The main reason for this is the stop-start nature of the game. It’s not a game of flow, but instead at the start of each play the players line up in formation, and because of this their actions can be scripted to a very significant degree. This naturally emphasizes the importance of preparation and deception, and hence leads to an escalating competition between play designers on the offensive and defensive sides of the ball.

Depending on how you define it, the “modern” game has been around for about 40–80 years. It’s played in the United States at the professional level, at several college levels, and in high schools—and for all of those, the game is far from simple. Innovation and experimentation occur at all those levels, and the sheer amount of football knowledge out there is staggering. The range of options available for any given play is so vast that some of the important innovations are purely about how to communicate the chosen selection to the players, who have to learn a code for that purpose (as satirized in this ESPN commercial).
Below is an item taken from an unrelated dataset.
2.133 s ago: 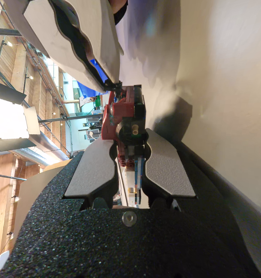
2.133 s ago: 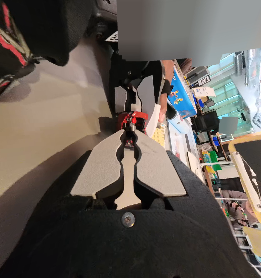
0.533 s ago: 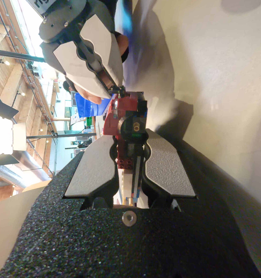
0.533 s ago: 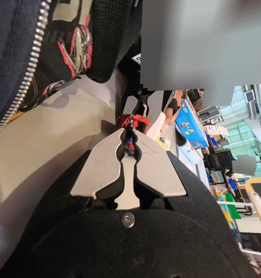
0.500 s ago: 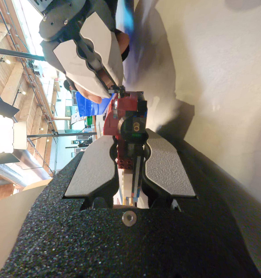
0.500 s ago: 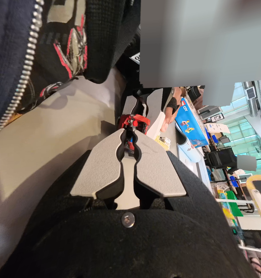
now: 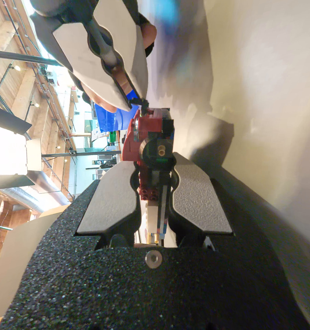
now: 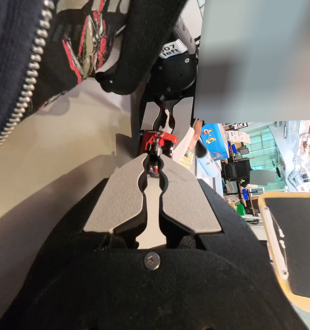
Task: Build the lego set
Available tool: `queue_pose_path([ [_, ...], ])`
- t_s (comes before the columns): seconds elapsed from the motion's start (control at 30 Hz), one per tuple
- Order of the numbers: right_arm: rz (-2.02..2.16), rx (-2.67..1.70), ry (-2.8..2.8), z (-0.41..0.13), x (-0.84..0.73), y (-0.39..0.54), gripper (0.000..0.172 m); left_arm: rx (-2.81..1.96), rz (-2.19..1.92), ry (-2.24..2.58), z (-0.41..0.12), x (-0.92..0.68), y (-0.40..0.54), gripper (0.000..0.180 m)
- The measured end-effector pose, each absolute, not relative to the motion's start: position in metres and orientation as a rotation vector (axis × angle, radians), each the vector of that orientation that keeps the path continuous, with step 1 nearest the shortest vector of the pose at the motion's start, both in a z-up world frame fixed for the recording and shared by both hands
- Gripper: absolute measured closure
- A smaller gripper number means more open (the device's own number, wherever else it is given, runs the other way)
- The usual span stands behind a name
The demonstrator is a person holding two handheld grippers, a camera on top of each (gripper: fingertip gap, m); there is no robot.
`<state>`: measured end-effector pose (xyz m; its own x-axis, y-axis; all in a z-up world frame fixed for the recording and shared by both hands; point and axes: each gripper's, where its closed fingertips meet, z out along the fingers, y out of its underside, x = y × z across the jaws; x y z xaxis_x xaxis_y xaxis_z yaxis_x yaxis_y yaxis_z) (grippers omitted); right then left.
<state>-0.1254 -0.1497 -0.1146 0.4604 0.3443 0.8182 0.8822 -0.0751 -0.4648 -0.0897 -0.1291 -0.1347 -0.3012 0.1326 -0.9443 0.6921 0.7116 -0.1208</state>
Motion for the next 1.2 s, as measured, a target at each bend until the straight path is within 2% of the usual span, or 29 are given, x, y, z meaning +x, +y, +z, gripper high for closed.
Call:
queue_pose_path([
  [1.2,-0.709,-1.57,-1.261,-0.127,-0.121,-0.151,0.164,0.69,-0.659,1.86,-0.141,-0.1,-0.132,0.148],
])
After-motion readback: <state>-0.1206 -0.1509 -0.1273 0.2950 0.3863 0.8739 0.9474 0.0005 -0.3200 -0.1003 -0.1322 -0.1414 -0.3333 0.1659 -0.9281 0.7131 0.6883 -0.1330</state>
This complexity means that coaches have a tremendous impact on team performance, possibly more than in any other sport. Personnel and player talent are both still hugely important, as is the degree to which specific players are suited to coaching philosophies[1], but the difference between good and bad coaching is colossal.

This season’s San Francisco 49ers are dramatic evidence of this. There are few personnel differences between last season’s team, with a 6–10 record, and this season’s team, with a 13–3 regular reason record and yesterday’s victory against one of the league’s best teams and a resulting berth in next week’s Conference championship (the semifinal, the winner of which gets one of the two spots in the Super Bowl). The big difference between the two seasons? The coach, Jim Harbaugh, who replaced last year’s coach, Mike Singletary. Harbaugh had been extremely successful as Stanford’s football coach, and in his first year at San Francisco has effected a stunning turnaround, taking a team that was widely expected to be one of the NFL’s worst and remaking it into a legitimate Super Bowl contender, one with the league’s best defense (and one that was historically great against the run).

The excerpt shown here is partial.